Amiga Update: When Will The Creature Awaken?
morton2002 writes: "I read an awesome interview of Amiga head honchos by IBM's developerWorks folks. (Linked to from a cool microprocessor news site, www.jc-news.com/pc.) They discuss Amiga's new technology and marketing tactics, suitably referred to as the 'new Amiga.' Instead of developing new Amiga hardware, they're using a code-morphing virtual-machine to run on existing platforms ... but most notably it will translate their 'VP' code into native instead of interpreting it, running blindingly fast! Not only that, they'll be bringing awesome hardware acceleration to OSes like Linux when they port their VP translators to various videocard processors, allowing the 'new Amiga' to run directly on graphics-intensive hardware ... just like it used to!"
Reader Upsilon points to the same interview, saying "I have to admit, some of the stuff sounds very interesting, but it is hard not to be skeptical." (Anyone holding your breath, please raise your right hand so you can be counted before you keel over.)
and he was using an amiga!
This all sounds cool, but I really wonder what in the world it has to do with the Amiga besides the name?
It reminds me of a young child that learns a 'cool' word. What's that Johnny? Amiga and that? Amiga No, that's an elephant. Amiga! No, that's a giraffe. AMIGA!!! No, Johnny, that's a hippo. AMIGA!!!!! No, Johnny, that's .......
Also, unlike the Amiga, OS/2 has been mentioned once on Slashdot this year. The Amiga has been a headline seven times and it has it's own fucking category.

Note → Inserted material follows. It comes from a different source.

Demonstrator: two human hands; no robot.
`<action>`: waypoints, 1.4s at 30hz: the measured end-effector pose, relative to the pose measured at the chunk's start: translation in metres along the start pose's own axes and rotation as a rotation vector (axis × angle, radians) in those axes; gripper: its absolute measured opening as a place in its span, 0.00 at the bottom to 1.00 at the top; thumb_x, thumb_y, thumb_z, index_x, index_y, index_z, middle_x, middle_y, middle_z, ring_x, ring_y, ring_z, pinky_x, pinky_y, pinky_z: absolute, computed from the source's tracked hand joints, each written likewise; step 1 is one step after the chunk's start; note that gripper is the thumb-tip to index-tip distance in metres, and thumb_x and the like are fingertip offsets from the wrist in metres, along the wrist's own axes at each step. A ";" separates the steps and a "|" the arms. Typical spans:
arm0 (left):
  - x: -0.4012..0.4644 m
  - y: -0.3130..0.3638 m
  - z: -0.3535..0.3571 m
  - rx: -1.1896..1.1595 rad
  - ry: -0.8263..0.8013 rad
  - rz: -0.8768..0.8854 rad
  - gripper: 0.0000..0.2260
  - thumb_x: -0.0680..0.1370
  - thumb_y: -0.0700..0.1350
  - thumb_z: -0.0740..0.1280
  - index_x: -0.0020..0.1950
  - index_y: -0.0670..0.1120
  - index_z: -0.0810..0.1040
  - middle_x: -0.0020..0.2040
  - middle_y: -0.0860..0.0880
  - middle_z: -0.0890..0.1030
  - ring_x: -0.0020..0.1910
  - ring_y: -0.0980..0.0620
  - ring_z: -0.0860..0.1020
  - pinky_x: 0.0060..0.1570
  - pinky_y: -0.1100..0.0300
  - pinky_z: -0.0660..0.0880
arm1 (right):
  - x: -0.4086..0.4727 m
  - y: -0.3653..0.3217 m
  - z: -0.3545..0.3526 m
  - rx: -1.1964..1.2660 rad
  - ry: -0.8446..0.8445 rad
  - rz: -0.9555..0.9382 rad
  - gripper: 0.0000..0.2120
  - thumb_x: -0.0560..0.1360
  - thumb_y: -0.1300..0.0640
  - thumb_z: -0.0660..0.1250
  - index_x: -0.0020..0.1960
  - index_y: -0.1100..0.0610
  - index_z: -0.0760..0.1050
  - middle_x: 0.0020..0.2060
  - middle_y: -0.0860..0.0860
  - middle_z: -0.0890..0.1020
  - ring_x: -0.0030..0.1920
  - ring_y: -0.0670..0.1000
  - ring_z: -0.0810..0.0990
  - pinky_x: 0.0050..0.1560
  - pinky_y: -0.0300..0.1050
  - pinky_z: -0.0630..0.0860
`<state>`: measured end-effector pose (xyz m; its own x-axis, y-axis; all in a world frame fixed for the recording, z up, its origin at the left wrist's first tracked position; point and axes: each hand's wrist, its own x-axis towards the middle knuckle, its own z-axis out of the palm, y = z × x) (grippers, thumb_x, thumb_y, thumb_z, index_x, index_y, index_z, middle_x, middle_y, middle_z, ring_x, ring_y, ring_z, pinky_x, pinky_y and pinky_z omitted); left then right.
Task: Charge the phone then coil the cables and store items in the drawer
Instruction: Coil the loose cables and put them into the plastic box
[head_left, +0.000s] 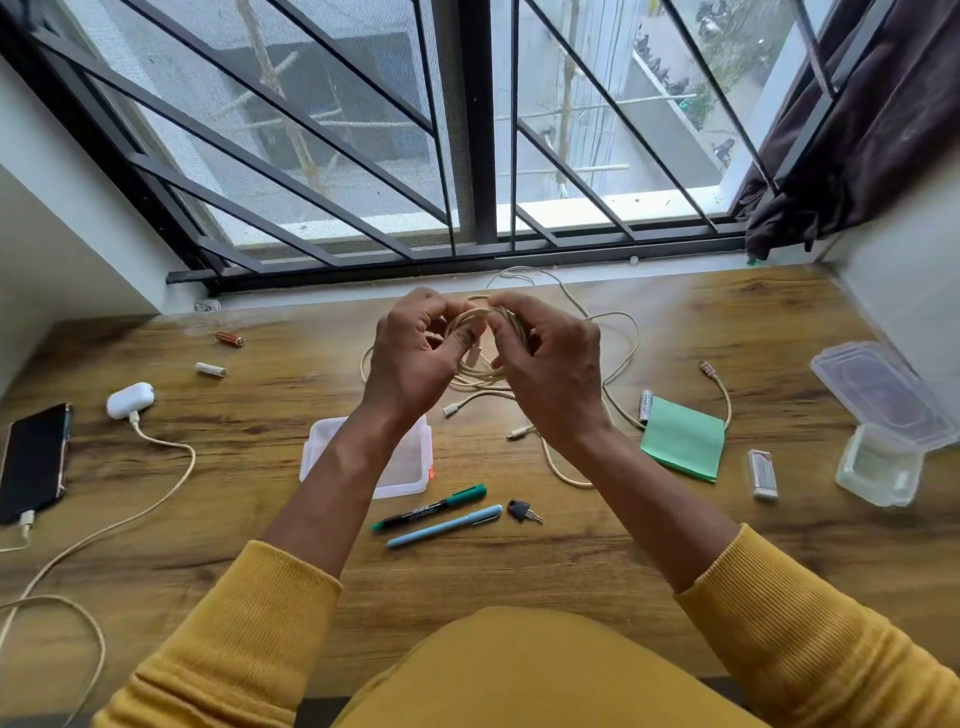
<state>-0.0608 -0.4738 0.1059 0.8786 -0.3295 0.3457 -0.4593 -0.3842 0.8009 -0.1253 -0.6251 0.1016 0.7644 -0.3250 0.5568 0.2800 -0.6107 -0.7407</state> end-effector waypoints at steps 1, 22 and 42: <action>0.001 -0.001 -0.002 0.006 -0.023 -0.021 0.08 0.80 0.48 0.76 0.56 0.46 0.87 0.50 0.51 0.85 0.46 0.52 0.84 0.45 0.53 0.84 | 0.000 0.001 0.000 0.017 -0.018 0.005 0.08 0.82 0.55 0.71 0.57 0.57 0.85 0.37 0.49 0.86 0.35 0.47 0.85 0.34 0.54 0.81; -0.012 0.000 -0.016 -1.206 -0.310 -0.522 0.13 0.80 0.34 0.69 0.63 0.41 0.83 0.49 0.42 0.85 0.44 0.53 0.84 0.55 0.56 0.83 | 0.000 0.007 -0.007 -0.017 -0.152 -0.122 0.05 0.80 0.59 0.73 0.53 0.60 0.82 0.42 0.39 0.77 0.40 0.33 0.76 0.40 0.26 0.69; -0.015 -0.013 -0.016 -1.340 -0.450 -0.482 0.26 0.74 0.34 0.75 0.73 0.41 0.79 0.55 0.40 0.86 0.53 0.48 0.85 0.67 0.51 0.78 | -0.001 0.014 -0.010 -0.028 -0.141 -0.083 0.03 0.81 0.58 0.72 0.51 0.59 0.81 0.36 0.48 0.80 0.35 0.50 0.79 0.34 0.49 0.75</action>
<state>-0.0656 -0.4504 0.0981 0.6796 -0.7317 -0.0518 0.5331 0.4442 0.7201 -0.1285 -0.6405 0.0946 0.8139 -0.1689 0.5560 0.3310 -0.6517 -0.6825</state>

Good products fail and fade away. It sucks, but it's true. For every one, there are the core faithful who still use it. Good for them. Slashdot's techno-necrophilia regarding the Amiga is just silly.
Geez.. I am not sure to be impressed with the Amiga comunity or
I must admit, I would love to see the Amiga live up to all it's prommises and would probably buy one just because.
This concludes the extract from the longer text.